[Opening Available data section]

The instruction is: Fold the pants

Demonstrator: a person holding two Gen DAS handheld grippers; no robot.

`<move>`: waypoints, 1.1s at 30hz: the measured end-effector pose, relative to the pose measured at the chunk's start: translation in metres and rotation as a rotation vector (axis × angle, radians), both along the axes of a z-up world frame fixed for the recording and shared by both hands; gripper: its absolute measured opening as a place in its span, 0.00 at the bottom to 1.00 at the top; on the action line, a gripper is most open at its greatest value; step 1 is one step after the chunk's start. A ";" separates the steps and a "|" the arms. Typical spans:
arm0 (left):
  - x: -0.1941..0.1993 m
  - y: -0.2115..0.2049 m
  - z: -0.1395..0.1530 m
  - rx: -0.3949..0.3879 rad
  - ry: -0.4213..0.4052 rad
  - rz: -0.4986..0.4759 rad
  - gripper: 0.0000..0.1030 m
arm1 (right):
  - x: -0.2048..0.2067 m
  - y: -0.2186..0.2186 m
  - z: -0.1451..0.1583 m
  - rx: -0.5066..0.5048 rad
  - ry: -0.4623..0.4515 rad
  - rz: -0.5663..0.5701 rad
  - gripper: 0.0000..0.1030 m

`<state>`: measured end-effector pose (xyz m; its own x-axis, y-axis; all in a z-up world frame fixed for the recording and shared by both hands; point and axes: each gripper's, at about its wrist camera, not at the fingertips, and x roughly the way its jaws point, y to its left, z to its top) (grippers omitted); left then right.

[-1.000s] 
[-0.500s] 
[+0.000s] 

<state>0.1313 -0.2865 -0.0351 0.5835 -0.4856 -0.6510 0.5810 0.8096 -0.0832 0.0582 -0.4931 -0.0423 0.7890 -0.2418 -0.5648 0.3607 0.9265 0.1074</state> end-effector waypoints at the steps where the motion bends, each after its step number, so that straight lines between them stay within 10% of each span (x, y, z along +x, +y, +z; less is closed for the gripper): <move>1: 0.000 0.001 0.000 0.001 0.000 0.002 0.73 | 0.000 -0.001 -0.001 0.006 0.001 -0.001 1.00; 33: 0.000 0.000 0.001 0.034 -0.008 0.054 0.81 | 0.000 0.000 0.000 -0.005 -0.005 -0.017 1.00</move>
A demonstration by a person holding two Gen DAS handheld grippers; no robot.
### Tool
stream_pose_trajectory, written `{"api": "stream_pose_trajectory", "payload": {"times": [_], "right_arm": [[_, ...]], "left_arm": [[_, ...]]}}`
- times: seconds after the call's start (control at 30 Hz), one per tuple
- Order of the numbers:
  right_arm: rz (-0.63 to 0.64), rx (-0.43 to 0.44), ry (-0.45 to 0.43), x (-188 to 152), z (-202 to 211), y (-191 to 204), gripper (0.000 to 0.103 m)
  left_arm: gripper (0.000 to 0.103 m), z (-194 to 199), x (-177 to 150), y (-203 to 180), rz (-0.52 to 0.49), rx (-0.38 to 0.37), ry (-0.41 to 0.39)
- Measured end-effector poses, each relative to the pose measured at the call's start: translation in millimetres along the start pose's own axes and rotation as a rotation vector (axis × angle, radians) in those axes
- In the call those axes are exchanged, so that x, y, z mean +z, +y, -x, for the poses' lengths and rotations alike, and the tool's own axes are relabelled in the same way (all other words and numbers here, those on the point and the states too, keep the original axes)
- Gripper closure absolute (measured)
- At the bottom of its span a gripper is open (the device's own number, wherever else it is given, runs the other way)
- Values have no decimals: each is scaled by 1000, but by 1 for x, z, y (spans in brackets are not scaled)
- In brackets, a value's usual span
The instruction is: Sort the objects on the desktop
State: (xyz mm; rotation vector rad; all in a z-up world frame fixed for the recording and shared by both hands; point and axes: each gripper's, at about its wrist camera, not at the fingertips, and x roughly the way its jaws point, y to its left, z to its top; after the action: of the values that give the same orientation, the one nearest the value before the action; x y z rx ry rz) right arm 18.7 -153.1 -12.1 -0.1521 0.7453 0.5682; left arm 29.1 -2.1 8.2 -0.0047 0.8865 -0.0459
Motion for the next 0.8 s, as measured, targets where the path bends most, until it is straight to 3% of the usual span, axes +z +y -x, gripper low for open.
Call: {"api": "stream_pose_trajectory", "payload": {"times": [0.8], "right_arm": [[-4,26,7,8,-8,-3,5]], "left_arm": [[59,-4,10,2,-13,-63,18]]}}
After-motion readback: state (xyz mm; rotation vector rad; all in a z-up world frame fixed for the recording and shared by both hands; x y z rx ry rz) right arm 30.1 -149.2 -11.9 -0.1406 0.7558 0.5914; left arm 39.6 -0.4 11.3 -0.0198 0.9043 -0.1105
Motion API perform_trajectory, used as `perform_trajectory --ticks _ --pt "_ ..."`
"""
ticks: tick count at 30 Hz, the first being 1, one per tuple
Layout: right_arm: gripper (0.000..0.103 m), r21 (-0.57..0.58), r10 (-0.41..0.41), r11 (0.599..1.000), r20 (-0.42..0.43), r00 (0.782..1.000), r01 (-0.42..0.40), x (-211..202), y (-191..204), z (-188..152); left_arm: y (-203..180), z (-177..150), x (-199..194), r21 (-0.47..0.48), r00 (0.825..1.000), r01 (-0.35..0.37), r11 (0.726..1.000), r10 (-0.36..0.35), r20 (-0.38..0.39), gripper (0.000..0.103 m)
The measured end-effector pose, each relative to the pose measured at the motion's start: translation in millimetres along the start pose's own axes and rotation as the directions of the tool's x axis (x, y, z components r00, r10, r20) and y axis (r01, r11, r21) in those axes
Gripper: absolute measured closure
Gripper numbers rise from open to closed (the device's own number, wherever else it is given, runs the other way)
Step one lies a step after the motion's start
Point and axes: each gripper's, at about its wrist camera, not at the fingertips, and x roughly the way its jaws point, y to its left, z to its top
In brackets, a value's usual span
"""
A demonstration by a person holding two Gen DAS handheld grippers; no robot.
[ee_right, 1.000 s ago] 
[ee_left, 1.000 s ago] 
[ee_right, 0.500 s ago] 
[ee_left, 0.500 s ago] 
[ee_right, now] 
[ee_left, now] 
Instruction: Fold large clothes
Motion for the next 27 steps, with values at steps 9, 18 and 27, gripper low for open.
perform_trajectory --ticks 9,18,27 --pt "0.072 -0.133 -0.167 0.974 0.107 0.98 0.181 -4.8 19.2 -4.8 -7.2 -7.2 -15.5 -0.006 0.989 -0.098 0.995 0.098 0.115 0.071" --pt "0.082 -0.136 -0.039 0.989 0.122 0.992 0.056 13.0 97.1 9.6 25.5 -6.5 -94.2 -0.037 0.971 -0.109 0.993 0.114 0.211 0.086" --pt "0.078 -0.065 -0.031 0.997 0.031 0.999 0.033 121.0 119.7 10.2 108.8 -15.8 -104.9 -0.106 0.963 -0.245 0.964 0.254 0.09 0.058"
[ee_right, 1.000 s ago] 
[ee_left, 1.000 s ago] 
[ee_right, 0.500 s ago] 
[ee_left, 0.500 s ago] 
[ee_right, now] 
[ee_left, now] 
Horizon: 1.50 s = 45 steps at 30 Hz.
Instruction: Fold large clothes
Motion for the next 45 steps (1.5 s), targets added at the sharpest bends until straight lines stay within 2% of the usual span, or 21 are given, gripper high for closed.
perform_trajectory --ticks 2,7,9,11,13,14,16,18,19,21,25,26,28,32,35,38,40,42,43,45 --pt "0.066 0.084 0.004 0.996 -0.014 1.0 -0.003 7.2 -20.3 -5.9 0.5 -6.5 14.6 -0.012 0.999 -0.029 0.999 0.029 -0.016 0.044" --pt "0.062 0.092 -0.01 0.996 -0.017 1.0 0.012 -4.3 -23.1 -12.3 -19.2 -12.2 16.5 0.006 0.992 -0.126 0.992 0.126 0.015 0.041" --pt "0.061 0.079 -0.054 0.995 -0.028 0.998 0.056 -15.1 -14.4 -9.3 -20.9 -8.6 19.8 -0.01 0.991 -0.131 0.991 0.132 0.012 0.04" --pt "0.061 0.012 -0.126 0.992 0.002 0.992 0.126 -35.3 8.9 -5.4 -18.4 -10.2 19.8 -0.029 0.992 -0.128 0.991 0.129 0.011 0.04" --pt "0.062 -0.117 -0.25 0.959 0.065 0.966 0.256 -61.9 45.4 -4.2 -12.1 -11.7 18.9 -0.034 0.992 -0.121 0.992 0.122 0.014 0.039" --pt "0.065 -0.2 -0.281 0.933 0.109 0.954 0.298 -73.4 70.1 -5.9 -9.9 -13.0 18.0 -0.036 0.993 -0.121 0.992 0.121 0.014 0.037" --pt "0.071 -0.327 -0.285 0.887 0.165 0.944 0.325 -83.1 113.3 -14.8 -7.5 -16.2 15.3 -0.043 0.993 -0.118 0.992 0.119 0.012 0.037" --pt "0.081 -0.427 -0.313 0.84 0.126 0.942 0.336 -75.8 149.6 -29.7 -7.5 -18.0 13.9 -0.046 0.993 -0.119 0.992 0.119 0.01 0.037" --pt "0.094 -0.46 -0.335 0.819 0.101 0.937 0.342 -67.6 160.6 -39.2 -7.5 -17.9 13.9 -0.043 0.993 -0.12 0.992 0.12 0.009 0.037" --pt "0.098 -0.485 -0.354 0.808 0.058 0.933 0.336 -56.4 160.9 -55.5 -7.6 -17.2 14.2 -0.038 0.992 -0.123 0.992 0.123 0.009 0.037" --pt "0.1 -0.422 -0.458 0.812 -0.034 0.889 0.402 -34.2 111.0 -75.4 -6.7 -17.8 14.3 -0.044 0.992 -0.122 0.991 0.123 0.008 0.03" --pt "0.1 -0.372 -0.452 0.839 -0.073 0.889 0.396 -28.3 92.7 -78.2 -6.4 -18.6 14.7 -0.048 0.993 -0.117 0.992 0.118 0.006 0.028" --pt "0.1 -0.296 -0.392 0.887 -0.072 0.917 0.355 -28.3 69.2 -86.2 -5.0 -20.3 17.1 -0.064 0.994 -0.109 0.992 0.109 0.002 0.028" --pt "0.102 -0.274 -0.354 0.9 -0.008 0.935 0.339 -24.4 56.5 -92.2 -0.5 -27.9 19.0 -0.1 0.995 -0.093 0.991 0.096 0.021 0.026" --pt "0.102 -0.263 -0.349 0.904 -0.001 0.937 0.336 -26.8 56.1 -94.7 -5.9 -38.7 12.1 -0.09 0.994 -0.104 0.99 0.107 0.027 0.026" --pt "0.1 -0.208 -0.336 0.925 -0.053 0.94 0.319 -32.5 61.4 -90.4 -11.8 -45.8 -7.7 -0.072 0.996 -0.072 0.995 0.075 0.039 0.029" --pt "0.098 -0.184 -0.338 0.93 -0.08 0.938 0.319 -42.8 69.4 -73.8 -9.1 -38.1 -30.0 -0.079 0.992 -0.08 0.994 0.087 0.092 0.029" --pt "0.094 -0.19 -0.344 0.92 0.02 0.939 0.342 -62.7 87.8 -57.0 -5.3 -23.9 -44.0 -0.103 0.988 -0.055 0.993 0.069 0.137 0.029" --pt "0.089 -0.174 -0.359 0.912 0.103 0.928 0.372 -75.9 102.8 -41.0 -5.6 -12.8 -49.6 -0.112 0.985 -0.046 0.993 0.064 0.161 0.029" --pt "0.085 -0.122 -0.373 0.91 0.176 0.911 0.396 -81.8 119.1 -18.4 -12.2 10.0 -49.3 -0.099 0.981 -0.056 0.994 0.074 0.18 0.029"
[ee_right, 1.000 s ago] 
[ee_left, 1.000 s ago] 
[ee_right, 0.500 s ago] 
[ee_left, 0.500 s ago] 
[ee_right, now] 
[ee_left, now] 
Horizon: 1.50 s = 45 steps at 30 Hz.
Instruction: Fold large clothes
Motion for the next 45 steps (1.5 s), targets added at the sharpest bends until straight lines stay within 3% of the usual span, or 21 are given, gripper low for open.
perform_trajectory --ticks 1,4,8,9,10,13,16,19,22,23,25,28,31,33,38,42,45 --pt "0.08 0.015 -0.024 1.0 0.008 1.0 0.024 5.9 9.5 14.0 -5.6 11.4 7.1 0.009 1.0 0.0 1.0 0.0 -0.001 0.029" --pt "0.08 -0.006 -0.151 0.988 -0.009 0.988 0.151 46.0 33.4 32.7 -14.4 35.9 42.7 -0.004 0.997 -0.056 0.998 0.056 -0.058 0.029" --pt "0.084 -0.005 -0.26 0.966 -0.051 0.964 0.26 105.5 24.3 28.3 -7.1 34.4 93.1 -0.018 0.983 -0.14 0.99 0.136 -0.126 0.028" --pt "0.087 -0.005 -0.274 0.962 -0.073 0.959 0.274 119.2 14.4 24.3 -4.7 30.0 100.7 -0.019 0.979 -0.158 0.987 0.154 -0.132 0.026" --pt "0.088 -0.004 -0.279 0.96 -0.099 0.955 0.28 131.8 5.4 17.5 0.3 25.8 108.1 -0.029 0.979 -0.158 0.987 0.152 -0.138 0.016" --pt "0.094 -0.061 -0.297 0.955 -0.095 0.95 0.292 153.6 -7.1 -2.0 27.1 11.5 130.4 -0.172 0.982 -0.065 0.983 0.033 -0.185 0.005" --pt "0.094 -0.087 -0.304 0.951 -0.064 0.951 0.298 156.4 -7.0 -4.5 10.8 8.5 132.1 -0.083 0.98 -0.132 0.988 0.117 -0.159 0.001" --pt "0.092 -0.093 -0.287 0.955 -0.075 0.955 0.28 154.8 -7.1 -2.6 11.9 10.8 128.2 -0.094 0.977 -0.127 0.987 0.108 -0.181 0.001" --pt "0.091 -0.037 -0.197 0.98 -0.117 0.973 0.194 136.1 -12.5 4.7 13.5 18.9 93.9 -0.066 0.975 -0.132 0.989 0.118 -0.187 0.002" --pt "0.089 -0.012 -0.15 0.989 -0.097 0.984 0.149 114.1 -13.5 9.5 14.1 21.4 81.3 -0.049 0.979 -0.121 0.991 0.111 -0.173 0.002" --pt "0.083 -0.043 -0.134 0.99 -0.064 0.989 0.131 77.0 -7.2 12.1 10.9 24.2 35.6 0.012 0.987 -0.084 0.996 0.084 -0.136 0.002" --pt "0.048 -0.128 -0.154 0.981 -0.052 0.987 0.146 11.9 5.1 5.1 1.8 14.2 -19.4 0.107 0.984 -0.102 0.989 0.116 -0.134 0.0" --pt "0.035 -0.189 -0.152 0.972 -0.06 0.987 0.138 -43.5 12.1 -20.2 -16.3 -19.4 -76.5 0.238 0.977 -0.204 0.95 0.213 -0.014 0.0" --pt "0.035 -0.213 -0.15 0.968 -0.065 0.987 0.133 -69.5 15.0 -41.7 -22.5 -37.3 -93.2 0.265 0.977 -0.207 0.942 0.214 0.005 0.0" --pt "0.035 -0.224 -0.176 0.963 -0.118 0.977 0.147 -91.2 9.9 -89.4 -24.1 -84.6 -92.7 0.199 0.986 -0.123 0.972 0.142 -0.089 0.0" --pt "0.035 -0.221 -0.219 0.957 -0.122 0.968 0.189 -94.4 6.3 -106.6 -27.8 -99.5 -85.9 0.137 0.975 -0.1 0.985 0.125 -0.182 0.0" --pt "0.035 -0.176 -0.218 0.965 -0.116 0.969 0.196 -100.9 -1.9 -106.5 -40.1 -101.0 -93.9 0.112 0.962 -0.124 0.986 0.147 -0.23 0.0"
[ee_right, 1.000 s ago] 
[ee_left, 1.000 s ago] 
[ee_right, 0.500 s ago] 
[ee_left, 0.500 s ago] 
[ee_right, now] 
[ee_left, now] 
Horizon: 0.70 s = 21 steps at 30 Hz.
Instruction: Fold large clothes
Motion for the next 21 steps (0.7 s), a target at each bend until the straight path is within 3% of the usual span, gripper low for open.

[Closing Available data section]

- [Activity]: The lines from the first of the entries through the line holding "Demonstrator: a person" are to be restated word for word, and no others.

- [Response area]:
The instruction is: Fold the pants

Demonstrator: a person holding two Gen DAS handheld grippers; no robot.

With the answer given, the exercise is closed.